Work task: Write out all of the lines below, exactly and completely.

Stored entries:
*** Block opens ***
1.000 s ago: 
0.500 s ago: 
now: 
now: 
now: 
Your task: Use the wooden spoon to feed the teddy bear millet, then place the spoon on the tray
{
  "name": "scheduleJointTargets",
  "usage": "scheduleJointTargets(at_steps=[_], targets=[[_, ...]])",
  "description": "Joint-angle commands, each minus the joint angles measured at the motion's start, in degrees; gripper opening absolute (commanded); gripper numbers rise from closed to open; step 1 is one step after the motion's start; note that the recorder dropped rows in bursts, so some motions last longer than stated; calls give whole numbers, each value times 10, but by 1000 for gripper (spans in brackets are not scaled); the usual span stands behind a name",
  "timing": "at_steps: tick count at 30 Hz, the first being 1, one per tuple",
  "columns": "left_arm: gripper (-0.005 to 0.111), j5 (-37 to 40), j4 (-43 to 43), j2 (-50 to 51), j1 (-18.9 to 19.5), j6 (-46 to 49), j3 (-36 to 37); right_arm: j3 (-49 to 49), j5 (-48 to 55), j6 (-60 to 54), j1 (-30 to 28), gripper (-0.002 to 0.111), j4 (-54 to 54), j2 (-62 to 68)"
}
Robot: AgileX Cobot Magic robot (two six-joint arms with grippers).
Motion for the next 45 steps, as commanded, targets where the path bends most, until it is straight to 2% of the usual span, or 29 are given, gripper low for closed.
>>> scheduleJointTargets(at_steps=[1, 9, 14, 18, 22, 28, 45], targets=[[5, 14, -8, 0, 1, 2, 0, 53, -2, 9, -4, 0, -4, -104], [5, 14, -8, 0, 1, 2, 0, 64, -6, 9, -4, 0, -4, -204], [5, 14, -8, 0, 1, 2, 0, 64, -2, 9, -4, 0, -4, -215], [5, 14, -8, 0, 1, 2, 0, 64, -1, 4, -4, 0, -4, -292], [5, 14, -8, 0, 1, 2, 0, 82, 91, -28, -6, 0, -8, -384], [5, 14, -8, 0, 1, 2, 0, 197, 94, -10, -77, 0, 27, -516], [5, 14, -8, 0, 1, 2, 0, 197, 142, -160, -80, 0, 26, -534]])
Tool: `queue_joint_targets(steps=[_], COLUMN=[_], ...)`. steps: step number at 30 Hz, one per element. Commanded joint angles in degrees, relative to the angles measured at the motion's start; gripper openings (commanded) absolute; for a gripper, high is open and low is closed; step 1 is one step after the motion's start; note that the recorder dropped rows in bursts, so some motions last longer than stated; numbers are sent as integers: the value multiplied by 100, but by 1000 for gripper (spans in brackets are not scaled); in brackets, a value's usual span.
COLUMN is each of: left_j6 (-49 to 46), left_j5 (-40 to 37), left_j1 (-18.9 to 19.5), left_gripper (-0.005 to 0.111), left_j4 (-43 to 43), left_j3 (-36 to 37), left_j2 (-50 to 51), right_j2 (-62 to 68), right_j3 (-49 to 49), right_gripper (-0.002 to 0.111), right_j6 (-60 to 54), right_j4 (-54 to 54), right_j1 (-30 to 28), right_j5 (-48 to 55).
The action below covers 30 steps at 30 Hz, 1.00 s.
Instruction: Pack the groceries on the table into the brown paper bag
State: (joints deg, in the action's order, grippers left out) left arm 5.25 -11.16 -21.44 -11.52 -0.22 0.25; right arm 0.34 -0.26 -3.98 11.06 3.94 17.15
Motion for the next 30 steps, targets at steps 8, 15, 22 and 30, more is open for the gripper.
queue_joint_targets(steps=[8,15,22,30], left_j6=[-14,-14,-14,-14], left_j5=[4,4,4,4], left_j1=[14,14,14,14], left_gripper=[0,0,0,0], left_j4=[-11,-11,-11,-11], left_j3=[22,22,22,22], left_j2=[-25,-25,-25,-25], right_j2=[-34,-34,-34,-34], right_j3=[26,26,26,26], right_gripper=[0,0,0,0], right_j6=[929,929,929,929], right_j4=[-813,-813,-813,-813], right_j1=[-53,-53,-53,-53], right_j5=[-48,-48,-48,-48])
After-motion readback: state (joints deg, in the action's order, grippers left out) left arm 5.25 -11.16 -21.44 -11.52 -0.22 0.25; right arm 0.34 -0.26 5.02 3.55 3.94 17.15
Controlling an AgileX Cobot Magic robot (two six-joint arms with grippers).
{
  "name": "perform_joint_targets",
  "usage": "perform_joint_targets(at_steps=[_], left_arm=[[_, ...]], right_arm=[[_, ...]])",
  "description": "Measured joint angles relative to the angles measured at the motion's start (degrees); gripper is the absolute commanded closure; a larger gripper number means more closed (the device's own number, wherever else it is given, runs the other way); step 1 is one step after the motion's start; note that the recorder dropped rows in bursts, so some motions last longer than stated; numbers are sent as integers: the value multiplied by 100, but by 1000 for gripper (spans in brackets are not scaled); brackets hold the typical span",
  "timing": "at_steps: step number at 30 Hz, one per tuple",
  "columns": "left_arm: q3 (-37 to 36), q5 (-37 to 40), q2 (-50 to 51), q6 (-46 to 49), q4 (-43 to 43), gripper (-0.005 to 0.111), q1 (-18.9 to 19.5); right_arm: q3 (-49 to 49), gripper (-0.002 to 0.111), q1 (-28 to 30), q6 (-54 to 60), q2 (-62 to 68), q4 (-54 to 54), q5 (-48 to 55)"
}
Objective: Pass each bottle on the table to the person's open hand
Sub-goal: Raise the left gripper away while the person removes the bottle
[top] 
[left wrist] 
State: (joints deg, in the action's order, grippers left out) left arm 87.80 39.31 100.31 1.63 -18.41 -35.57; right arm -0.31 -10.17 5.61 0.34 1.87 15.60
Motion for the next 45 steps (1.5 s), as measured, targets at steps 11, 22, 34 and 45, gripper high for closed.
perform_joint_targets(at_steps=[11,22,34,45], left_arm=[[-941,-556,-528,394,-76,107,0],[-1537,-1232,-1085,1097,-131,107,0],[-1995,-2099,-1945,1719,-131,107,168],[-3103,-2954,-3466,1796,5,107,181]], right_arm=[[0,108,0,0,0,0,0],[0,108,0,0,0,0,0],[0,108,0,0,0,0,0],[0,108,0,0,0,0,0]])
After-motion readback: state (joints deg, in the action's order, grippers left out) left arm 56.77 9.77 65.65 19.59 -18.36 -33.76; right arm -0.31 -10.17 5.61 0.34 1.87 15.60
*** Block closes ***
Answer box:
1.000 s ago: 
0.500 s ago: 
now: 
now: 
now: 
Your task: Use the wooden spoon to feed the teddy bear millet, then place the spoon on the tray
{
  "name": "scheduleJointTargets",
  "usage": "scheduleJointTargets(at_steps=[_], targets=[[_, ...]])",
  "description": "Joint-angle commands, each minus the joint angles measured at the motion's start, in degrees; gripper opening absolute (commanded); gripper numbers rise from closed to open; step 1 is one step after the motion's start; note that the recorder dropped rows in bursts, so some motions last longer than stated; calls give whole numbers, each value times 10, but by 1000 for gripper (spans in brackets are not scaled); the usual span stands behind a name",
  "timing": "at_steps: tick count at 30 Hz, the first being 1, one per tuple",
  "columns": "left_arm: gripper (-0.005 to 0.111), j5 (-37 to 40), j4 (-43 to 43), j2 (-50 to 51), j1 (-18.9 to 19.5), j6 (-46 to 49), j3 (-36 to 37); right_arm: j3 (-49 to 49), j5 (-48 to 55), j6 (-60 to 54), j1 (-30 to 28), gripper (-0.002 to 0.111), j4 (-54 to 54), j2 (-62 to 68)"
}
Robot: AgileX Cobot Magic robot (two six-joint arms with grippers).
Motion for the next 45 steps, as commanded, targets where the path bends most, until it is straight to 2% of the usual span, or 29 are given, gripper low for closed.
>>> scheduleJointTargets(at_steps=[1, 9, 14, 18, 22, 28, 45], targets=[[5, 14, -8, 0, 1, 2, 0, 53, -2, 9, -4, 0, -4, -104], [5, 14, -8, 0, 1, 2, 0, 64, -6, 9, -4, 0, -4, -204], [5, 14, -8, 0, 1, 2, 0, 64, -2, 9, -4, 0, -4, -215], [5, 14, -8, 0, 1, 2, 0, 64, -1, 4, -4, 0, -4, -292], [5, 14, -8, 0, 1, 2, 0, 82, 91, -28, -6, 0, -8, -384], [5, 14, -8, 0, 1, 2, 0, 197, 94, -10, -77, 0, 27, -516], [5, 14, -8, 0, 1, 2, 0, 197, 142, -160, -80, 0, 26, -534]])
Tool: `queue_joint_targets(steps=[_], COLUMN=[_], ...)`. steps: step number at 30 Hz, one per element. Commanded joint angles in degrees, relative to the angles measured at the motion's start; gripper openings (commanded) absolute; for a gripper, high is open and low is closed; step 1 is one step after the motion's start; note that the recorder dropped rows in bursts, so some motions last longer than stated; numbers are sent as integers: the value multiplied by 100, but by 1000 for gripper (spans in brackets are not scaled); in brackets, a value's usual span.
COLUMN is each of: left_j6 (-49 to 46), left_j5 (-40 to 37), left_j1 (-18.9 to 19.5), left_gripper (-0.005 to 0.111), left_j4 (-43 to 43), left_j3 (-36 to 37), left_j2 (-50 to 51), right_j2 (-62 to 68), right_j3 (-49 to 49), right_gripper (-0.002 to 0.111), right_j6 (-60 to 54), right_j4 (-54 to 54), right_j1 (-30 to 28), right_j5 (-48 to 55).
The action below covers 30 steps at 30 Hz, 1.00 s.
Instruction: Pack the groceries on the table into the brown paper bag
State: (joints deg, in the action's order, grippers left out) left arm 5.25 -11.16 -21.44 -11.52 -0.22 0.25; right arm 0.34 -0.26 -3.98 11.06 3.94 17.15
Motion for the next 30 steps, targets at steps 8, 15, 22 and 30, more is open for the gripper.
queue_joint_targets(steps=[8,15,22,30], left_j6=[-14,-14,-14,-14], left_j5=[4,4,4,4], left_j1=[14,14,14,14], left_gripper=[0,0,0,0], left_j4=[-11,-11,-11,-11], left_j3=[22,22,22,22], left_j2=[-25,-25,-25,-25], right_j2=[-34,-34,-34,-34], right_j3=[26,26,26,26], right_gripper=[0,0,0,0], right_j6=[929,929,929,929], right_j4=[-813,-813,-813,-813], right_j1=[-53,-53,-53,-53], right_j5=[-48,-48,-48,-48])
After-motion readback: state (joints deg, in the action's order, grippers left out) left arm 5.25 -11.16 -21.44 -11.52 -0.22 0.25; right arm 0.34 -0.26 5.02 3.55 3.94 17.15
Controlling an AgileX Cobot Magic robot (two six-joint arms with grippers).
{
  "name": "perform_joint_targets",
  "usage": "perform_joint_targets(at_steps=[_], left_arm=[[_, ...]], right_arm=[[_, ...]])",
  "description": "Measured joint angles relative to the angles measured at the motion's start (degrees); gripper is the absolute commanded closure; a larger gripper number means more closed (the device's own number, wherever else it is given, runs the other way); step 1 is one step after the motion's start; note that the recorder dropped rows in bursts, so some motions last longer than stated; numbers are sent as integers: the value multiplied by 100, but by 1000 for gripper (spans in brackets are not scaled); brackets hold the typical span",
  "timing": "at_steps: step number at 30 Hz, one per tuple",
  "columns": "left_arm: q3 (-37 to 36), q5 (-37 to 40), q2 (-50 to 51), q6 (-46 to 49), q4 (-43 to 43), gripper (-0.005 to 0.111), q1 (-18.9 to 19.5); right_arm: q3 (-49 to 49), gripper (-0.002 to 0.111), q1 (-28 to 30), q6 (-54 to 60), q2 (-62 to 68), q4 (-54 to 54), q5 (-48 to 55)"
}
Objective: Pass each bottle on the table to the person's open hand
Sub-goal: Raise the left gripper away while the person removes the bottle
[top] 
[left wrist] 
State: (joints deg, in the action's order, grippers left out) left arm 87.80 39.31 100.31 1.63 -18.41 -35.57; right arm -0.31 -10.17 5.61 0.34 1.87 15.60
Motion for the next 45 steps (1.5 s), as measured, targets at steps 11, 22, 34 and 45, gripper high for closed.
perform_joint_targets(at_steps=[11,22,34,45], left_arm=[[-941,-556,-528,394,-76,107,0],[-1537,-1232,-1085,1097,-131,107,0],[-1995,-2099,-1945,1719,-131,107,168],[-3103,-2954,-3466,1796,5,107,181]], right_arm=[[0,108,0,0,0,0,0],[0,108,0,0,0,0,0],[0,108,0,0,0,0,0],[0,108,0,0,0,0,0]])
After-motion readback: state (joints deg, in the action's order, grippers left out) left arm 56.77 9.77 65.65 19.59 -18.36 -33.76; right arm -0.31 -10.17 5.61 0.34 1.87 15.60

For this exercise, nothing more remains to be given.